С верхов быстро прибывала вода, она захлёстывала лёд, кружила водоворотами. Ударники не страшились, лезли в воду и вывозили на тачках последнее ценное имущество. На берегу толпился народ, все наблюдали невидимый бой человека с водной стихией. Уже темнело. По реке и по долине заскользили яркие лучи прожекторов. У плотины раздался треск, он гулко раскатился по реке: началась первая подвижка льда. Вспененные потоки бурно вливались в долину. По пояс в бушующей воде высокий сильный бетонщик вывез последнюю тачку с подобранным добром.

Над степью простиралась тихая ночь. Крупные звёзды струили мерцающий свет. Среди настороженного безмолвия тронулась река. Лёд глыбами налезал на плотину, вода кипела, кружилась, но крепкая бетонная преграда устояла. Высокие воды бросились на берега, разлились по долине.

Первые лучи солнца заиграли на широком водном просторе, который раскинулся перед плотиной. Огромное серебристое озеро играло там, где только ещё вчера работали строители. Весь берег был усыпан людьми, смотревшими на дело своих рук. Было светло и радостно на душе. Только в стороне от толпы строительных рабочих стояла группа казачек и горько плакала, смотря, как ходят волны на том месте, где недавно стояла Магнитная.

— Погребли, навсегда погребли нашу станицу! — шептала одна из них и кончиком платка утирала слёзы…

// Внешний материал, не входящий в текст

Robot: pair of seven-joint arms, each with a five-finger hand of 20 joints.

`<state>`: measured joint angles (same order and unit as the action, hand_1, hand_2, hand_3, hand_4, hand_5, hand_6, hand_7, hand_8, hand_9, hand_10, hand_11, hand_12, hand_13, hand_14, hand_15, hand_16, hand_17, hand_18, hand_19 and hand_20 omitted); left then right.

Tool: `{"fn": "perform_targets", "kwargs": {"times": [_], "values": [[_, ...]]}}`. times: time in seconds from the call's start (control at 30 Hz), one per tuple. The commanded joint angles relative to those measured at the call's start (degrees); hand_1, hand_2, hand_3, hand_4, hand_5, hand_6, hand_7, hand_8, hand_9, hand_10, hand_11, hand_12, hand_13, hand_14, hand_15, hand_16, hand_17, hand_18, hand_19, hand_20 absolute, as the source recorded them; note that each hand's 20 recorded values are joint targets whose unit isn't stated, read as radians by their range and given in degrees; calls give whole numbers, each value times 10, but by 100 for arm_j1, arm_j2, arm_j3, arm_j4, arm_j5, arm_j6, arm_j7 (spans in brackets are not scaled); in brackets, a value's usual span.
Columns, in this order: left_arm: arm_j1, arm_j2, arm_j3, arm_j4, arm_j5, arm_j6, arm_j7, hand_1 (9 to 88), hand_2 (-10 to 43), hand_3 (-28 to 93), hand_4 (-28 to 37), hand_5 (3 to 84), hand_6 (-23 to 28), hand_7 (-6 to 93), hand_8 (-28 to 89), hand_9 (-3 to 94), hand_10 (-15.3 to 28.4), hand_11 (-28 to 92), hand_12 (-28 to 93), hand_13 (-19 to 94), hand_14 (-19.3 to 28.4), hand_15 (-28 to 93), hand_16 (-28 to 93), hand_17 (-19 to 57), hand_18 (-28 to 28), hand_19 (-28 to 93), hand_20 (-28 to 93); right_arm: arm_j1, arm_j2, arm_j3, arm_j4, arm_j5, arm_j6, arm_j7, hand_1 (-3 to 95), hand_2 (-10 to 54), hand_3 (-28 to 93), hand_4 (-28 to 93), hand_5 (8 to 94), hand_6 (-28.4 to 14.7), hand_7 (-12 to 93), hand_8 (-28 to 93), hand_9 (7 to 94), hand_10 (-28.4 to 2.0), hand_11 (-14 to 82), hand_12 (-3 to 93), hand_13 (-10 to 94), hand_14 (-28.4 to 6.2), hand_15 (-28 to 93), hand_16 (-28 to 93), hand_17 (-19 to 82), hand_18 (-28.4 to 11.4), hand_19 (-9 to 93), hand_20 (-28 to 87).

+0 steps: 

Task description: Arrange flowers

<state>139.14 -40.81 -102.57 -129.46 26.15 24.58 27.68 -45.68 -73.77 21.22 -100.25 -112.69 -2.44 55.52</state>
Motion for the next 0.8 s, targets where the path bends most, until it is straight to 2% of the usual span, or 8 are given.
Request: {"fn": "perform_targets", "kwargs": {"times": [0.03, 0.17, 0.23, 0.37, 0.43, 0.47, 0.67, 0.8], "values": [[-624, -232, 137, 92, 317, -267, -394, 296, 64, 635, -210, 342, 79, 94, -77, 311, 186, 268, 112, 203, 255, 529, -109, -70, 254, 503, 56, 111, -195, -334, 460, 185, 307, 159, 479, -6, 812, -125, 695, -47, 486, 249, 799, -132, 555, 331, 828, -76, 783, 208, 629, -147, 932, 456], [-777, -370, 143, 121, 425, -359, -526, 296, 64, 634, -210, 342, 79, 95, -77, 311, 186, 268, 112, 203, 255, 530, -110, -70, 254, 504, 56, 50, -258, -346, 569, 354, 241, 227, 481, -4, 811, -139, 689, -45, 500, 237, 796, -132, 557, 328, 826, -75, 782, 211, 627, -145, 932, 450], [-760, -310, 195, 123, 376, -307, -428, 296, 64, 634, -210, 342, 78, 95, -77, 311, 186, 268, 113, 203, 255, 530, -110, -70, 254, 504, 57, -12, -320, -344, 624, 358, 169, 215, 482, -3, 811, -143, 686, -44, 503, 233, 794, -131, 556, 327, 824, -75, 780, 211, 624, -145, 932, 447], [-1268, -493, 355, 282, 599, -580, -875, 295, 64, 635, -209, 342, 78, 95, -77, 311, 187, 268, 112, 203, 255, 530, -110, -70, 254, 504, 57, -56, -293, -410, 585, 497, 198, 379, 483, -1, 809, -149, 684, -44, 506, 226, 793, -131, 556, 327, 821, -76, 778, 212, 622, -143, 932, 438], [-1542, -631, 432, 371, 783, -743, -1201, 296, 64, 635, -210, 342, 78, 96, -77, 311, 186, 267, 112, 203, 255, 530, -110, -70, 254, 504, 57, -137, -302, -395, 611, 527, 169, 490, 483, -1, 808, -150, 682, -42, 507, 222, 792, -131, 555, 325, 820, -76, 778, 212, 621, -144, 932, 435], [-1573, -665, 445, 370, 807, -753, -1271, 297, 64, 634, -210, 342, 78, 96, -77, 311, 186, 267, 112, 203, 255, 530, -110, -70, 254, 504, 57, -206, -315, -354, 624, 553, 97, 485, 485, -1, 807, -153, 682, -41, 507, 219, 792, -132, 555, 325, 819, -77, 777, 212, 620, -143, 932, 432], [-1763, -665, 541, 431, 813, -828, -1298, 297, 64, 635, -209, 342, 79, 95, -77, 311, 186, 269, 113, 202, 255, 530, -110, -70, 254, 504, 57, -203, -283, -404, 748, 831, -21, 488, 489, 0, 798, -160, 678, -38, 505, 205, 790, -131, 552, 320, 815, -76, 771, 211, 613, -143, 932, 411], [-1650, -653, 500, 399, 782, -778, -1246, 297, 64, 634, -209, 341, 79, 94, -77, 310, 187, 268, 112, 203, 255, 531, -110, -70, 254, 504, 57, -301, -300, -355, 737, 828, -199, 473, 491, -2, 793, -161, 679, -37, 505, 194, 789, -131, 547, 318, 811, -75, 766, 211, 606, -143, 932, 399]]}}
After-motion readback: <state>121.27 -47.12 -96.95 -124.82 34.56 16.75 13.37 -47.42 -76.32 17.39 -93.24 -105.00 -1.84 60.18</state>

Остаётся досказать немногое. Совсем недавно, после долгих блужданий по стране, я подъезжал к станции Магнитогорск. Над степью простиралась ночь. И там, где всегда в ночную пору раньше был мрак, сейчас переливался электрическими огнями большой город. Яркое зарево сияло над Уралом-рекой. Гирлянды огней тянулись вдаль, указывая на проспекты, сильные прожектора прорезали тьму, освещая стройку, которая шла днём и ночью. Скорый московский поезд стал вздрагивать на стыках стрелок. Под окнами на освещенных путях промелькнули вереницы груженых вагонов. Ими были забиты все пути. Свистели гудки маневровых паровозов. Навстречу подплывал освещенный вокзал. Замедляя ход, поезд мягко остановился у станции. Нас охватила обычная вокзальная суета. Как и везде на вокзалах, здесь можно было встретить самую разнообразную публику. Все они стремились в город, который носил имя Магнитогорск. Нас поджидала машина. И мы поехали по широкой улице, освещенной электричеством. Навстречу неслись трамваи, бежали автобусы. Была обычная оживлённая суета крупного заводского центра. Над долиной Урала стоял неясный гул, — во всю мощь дышал металлургический завод.